Kathrine Osborn Lorenz, optometrist and head of global strategic claims for Johnson & Johnson Vision Care, is exploring how this research can be interpreted.
In her paper ‘Friction a factor in contact lens comfort’ published in the January-February 2014 issue of Advanced Ocular Care, Ms Osborn Lorenz looks at ongoing research that is showing that the degree of friction between a lens and eyelid—known as the dynamic coefficient of friction (dCoF)—is the strongest factor in determining comfort.
Ms Osborn Lorenz notes that independent researchers first reported in 2009 that dCoF was more closely correlated with end-of-day contact lens comfort than water content, oxygen permeability, modulus and other factors long thought to be associated with comfort.
The professional affairs director at Johnson & Johnson Vision Care ANZ, Luke Cahill, says this discovery that friction is the overwhelming factor in contact lens comfort signals a major shift in thinking.
‘As a profession, we need to be evidence-based to make judgments.
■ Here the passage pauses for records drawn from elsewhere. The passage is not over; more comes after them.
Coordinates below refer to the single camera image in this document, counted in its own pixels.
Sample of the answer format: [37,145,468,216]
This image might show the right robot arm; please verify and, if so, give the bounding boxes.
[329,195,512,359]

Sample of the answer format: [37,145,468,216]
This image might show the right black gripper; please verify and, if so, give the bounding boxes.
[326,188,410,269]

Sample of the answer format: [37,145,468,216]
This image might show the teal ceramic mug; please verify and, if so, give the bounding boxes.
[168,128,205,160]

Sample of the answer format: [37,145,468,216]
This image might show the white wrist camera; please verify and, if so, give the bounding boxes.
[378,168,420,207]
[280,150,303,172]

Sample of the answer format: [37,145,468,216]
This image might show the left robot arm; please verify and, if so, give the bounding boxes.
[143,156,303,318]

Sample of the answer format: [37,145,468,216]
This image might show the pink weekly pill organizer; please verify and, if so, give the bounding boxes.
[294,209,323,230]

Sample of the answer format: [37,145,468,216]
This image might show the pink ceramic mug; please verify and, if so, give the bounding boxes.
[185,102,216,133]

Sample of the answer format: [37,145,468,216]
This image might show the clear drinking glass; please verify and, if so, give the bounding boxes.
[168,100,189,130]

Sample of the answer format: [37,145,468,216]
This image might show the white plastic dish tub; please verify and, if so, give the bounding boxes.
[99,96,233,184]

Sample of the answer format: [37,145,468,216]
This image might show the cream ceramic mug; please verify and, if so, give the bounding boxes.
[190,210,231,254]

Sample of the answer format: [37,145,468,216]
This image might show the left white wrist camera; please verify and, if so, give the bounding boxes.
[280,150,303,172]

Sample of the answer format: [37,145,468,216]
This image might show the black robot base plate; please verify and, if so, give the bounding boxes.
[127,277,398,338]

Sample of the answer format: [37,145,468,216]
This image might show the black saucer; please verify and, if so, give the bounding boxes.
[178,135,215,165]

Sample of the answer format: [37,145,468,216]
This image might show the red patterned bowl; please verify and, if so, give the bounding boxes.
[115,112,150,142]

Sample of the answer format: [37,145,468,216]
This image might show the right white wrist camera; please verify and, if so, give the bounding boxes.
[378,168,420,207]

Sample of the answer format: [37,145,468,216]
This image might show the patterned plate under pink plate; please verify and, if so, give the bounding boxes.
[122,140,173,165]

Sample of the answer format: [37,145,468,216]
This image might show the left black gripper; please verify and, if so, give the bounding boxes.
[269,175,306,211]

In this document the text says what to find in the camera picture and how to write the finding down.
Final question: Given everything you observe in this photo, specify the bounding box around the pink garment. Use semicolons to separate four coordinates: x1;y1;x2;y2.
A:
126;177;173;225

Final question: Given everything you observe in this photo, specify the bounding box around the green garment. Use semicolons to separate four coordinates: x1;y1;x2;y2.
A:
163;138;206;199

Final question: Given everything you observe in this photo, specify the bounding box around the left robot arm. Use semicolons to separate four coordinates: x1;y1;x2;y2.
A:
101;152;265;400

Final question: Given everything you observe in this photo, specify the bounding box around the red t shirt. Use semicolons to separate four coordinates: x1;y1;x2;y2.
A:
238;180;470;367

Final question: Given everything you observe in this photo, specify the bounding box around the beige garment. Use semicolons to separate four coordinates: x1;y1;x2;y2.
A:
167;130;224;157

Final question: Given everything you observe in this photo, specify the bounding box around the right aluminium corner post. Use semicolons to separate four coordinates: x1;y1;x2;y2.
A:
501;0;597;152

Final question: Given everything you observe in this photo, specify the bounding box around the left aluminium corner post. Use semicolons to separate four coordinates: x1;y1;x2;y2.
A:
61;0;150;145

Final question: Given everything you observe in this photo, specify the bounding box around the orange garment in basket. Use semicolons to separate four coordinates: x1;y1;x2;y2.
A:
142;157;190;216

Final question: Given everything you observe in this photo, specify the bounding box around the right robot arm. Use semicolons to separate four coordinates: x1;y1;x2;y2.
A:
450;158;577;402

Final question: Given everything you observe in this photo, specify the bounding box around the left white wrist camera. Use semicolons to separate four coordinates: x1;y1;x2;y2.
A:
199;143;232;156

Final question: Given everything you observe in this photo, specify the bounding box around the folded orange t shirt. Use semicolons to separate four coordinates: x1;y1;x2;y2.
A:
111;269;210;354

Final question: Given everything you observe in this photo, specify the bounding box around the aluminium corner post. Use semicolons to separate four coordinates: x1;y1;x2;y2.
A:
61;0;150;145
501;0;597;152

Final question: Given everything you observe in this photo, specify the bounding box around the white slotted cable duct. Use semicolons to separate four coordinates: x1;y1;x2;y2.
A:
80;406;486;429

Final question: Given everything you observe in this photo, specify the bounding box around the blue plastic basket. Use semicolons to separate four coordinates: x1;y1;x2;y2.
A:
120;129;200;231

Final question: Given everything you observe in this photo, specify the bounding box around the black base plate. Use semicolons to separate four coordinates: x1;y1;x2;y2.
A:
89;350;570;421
We need to look at what the science tells us, and not be swayed by marketing,’ Mr Cahill said.
Since the 2009 study, additional research has shown that dCoF accounts for about 80 per cent of the differences in comfort among contact lens brands, Ms Osborn Lorenz says.
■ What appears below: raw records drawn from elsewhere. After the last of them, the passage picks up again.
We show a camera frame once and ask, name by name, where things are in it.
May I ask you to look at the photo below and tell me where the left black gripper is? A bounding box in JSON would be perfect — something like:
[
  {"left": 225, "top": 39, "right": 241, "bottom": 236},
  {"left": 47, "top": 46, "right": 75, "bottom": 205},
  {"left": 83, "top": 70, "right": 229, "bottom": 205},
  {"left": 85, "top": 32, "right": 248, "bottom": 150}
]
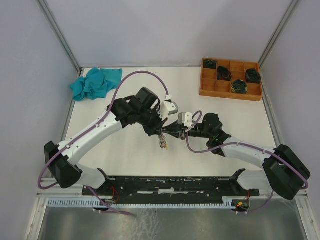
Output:
[{"left": 137, "top": 106, "right": 169, "bottom": 137}]

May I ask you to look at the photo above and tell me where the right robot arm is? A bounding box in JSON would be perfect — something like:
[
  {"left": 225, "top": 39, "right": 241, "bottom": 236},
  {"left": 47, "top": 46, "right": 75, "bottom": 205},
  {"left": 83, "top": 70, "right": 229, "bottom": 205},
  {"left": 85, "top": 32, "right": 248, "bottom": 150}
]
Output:
[{"left": 177, "top": 112, "right": 311, "bottom": 200}]

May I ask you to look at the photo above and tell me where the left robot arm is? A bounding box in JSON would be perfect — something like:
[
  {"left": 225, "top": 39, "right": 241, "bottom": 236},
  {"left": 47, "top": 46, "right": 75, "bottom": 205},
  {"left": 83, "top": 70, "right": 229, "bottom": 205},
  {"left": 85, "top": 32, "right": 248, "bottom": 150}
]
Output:
[{"left": 44, "top": 87, "right": 178, "bottom": 195}]

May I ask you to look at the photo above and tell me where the teal cloth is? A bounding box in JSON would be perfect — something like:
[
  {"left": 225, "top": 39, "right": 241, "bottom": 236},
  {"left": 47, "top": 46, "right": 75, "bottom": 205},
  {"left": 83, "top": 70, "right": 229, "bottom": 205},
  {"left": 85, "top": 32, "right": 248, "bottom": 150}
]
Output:
[{"left": 69, "top": 67, "right": 123, "bottom": 102}]

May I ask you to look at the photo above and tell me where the wooden compartment tray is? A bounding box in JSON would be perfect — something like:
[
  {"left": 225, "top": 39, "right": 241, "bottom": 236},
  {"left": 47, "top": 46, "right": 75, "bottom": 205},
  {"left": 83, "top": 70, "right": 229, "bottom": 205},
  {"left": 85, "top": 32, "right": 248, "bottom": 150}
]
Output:
[{"left": 199, "top": 58, "right": 263, "bottom": 102}]

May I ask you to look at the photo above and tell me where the dark rolled sock top-left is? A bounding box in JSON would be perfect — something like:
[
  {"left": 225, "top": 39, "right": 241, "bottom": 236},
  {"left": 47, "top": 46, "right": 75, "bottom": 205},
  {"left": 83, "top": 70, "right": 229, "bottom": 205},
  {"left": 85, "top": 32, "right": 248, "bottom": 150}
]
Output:
[{"left": 202, "top": 58, "right": 218, "bottom": 70}]

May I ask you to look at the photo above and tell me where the dark rolled sock blue-yellow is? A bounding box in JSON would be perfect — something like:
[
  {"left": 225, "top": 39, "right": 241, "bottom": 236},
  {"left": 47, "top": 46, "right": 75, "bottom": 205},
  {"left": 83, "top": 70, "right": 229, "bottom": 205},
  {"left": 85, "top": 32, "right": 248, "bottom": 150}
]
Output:
[{"left": 231, "top": 79, "right": 248, "bottom": 94}]

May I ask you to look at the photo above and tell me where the dark rolled sock right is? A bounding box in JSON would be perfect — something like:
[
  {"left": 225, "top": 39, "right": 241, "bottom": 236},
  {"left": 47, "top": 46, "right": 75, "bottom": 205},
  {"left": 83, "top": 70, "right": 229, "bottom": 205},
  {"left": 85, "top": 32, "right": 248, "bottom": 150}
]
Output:
[{"left": 245, "top": 68, "right": 261, "bottom": 84}]

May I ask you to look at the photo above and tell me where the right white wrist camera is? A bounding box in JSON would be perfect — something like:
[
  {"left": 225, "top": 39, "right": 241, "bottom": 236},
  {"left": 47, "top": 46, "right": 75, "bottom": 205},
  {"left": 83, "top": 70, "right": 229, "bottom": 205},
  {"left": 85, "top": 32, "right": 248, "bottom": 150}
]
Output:
[{"left": 177, "top": 112, "right": 193, "bottom": 129}]

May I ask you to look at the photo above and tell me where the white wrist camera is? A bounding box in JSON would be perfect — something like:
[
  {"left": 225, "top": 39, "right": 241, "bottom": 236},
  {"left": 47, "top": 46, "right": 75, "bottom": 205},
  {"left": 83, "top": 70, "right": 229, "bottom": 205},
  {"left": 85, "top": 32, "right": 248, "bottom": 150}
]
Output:
[
  {"left": 158, "top": 94, "right": 179, "bottom": 120},
  {"left": 177, "top": 112, "right": 193, "bottom": 129}
]

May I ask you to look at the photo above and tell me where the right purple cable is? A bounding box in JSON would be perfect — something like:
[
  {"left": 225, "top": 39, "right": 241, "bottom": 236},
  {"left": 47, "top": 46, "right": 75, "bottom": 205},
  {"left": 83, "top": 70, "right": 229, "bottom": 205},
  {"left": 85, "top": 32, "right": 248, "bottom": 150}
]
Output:
[{"left": 186, "top": 110, "right": 310, "bottom": 216}]

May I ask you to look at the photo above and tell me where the purple cable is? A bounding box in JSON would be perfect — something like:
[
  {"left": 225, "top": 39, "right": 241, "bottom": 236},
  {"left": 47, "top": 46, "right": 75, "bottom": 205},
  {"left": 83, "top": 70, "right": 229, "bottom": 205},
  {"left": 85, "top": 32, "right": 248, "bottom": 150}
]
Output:
[
  {"left": 37, "top": 71, "right": 172, "bottom": 216},
  {"left": 186, "top": 110, "right": 310, "bottom": 216}
]

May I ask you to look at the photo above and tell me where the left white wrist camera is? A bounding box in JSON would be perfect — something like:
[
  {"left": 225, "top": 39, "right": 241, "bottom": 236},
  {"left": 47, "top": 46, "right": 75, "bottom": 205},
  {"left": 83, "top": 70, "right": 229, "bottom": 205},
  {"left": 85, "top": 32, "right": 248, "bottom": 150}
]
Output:
[{"left": 158, "top": 94, "right": 179, "bottom": 120}]

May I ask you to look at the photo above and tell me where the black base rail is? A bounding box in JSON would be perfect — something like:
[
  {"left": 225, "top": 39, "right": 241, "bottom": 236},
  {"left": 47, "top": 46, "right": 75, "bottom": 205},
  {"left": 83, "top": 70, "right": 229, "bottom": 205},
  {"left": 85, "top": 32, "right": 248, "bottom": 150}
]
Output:
[{"left": 94, "top": 169, "right": 260, "bottom": 204}]

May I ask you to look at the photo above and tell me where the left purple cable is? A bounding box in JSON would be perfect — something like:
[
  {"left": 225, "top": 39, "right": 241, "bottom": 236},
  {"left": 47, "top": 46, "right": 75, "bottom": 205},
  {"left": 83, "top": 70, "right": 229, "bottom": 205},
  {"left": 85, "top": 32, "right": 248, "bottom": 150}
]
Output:
[{"left": 37, "top": 71, "right": 172, "bottom": 216}]

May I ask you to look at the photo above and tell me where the white cable duct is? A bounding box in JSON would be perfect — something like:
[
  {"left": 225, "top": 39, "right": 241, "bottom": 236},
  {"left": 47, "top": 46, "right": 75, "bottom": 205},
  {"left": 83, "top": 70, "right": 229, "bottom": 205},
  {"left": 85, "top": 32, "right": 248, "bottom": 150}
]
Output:
[{"left": 47, "top": 197, "right": 236, "bottom": 210}]

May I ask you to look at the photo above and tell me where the left aluminium corner post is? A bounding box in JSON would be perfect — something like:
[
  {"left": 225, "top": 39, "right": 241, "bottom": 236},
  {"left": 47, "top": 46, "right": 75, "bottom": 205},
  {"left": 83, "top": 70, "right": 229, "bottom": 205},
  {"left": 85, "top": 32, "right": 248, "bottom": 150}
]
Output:
[{"left": 36, "top": 0, "right": 82, "bottom": 73}]

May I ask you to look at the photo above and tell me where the aluminium corner post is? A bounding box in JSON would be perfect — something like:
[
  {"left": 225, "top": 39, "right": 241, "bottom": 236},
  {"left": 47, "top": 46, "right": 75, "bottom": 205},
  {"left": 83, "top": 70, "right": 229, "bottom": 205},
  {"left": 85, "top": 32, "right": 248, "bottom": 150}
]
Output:
[
  {"left": 257, "top": 0, "right": 301, "bottom": 66},
  {"left": 36, "top": 0, "right": 82, "bottom": 73}
]

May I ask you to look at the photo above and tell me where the right aluminium corner post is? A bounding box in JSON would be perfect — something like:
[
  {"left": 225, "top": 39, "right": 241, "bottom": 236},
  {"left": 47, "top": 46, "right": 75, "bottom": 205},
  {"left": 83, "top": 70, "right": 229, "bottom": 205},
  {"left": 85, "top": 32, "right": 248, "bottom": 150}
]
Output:
[{"left": 257, "top": 0, "right": 301, "bottom": 66}]

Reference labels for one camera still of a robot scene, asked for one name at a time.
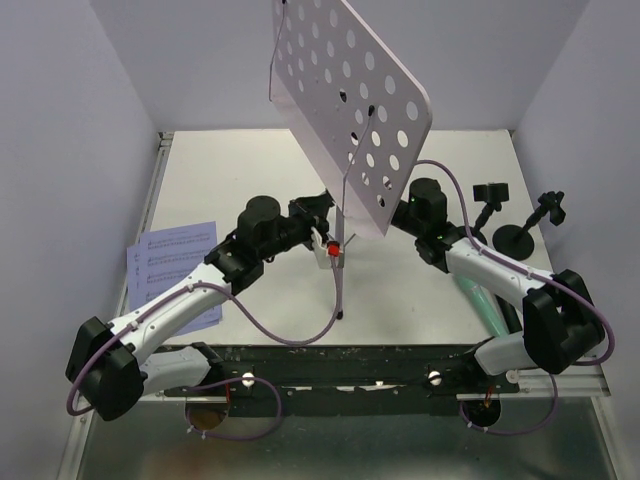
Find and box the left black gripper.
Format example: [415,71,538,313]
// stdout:
[259,194,330,262]

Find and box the silver tripod music stand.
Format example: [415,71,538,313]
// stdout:
[266,0,433,321]

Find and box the black microphone stand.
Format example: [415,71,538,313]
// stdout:
[492,191,566,261]
[471,182,510,245]

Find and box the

‘We know comfort is a driving force keeping patients in lenses as drop-out is often linked to lack of comfort. We know six or seven factors make up what is subjectively considered “comfort”, depending on the specifications of the lens,’ Mr Cahill said.
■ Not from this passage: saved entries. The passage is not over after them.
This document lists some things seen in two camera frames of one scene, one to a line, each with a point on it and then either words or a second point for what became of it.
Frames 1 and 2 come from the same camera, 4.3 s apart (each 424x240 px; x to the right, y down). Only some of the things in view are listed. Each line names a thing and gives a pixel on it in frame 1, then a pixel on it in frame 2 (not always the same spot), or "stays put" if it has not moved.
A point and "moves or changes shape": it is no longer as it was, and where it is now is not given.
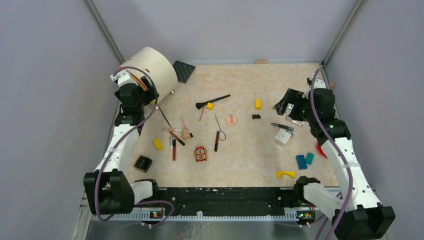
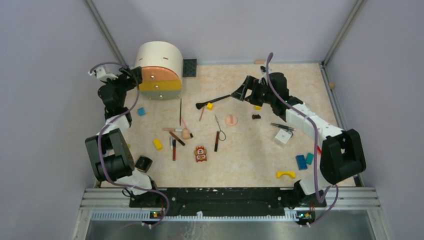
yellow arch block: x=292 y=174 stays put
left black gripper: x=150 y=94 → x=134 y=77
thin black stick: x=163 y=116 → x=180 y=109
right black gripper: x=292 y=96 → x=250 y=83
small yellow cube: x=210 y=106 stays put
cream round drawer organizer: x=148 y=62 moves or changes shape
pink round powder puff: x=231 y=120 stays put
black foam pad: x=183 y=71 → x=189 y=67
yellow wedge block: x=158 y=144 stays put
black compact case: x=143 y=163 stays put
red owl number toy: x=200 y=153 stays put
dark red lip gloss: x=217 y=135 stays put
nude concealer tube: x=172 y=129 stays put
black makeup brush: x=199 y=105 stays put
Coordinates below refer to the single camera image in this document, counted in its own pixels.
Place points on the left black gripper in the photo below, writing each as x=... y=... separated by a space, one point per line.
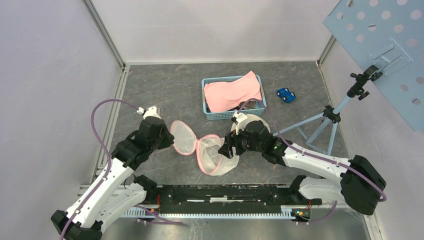
x=169 y=138

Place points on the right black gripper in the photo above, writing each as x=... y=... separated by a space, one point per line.
x=232 y=139

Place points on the white mesh laundry bag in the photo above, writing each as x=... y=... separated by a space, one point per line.
x=209 y=161

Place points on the pink bra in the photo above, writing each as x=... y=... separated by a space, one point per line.
x=223 y=96

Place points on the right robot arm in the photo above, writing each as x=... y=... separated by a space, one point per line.
x=354 y=181

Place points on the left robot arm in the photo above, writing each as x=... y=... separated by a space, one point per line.
x=90 y=216

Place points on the beige bra in basket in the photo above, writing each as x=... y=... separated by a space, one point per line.
x=248 y=105

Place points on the light blue plastic basket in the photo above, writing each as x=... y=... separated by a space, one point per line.
x=223 y=115

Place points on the blue toy car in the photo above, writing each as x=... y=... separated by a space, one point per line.
x=286 y=95

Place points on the blue tripod stand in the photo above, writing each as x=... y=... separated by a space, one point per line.
x=331 y=115

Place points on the blue perforated panel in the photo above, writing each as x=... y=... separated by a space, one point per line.
x=387 y=34

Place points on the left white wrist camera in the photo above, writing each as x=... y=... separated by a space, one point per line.
x=152 y=111

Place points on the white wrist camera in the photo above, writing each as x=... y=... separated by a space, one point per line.
x=152 y=111
x=237 y=118

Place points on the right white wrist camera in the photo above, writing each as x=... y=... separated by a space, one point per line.
x=237 y=118

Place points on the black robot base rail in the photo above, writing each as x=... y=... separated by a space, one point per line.
x=225 y=199

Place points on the white cable tray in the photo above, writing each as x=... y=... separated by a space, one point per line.
x=284 y=213
‘The scientific reason underlying comfort is often overlooked. As practitioners, we need to look at the science, as Kathrine Osborn Lorenz has presented, and demonstrate strong clinical judgement.’
Ms Osborn Lorenz’s paper in Advanced Ocular Care on what to look for in studies that attempt to measure and compare the contact lens coefficient of friction, acknowledges that measuring friction is too invasive to be performed in vivo.
She notes that laboratory tests typically measure friction by rubbing the test surface (contact lens) after it has been bathed in liquid or solution (to replicate human tear film), against a counter surface that acts as the eyelid.
Citing differences in solutions, counter surface materials, and the speed and pressure used to represent the force of the eyelid, Ms Osborn Lorenz says results can vary significantly. She says there are no internationally recognised standards for measuring dCoF in vitro, making it difficult to compare results for contact lens friction across studies conducted with different methods.
Mr Cahill says that despite the fact that the science behind measuring friction is not yet standardised, this ground-breaking area of research is exciting and promising.
‘This research casts some doubt on the previously-accepted notion of the dominance of moisture and wettability influencing comfort, and instead investigates the smoothness of the lens surface as leading the way to comfort.’
Osborn Lorenz K. Friction a factor in contact lens comfort. Advanced Ocular Care 2014; January/February.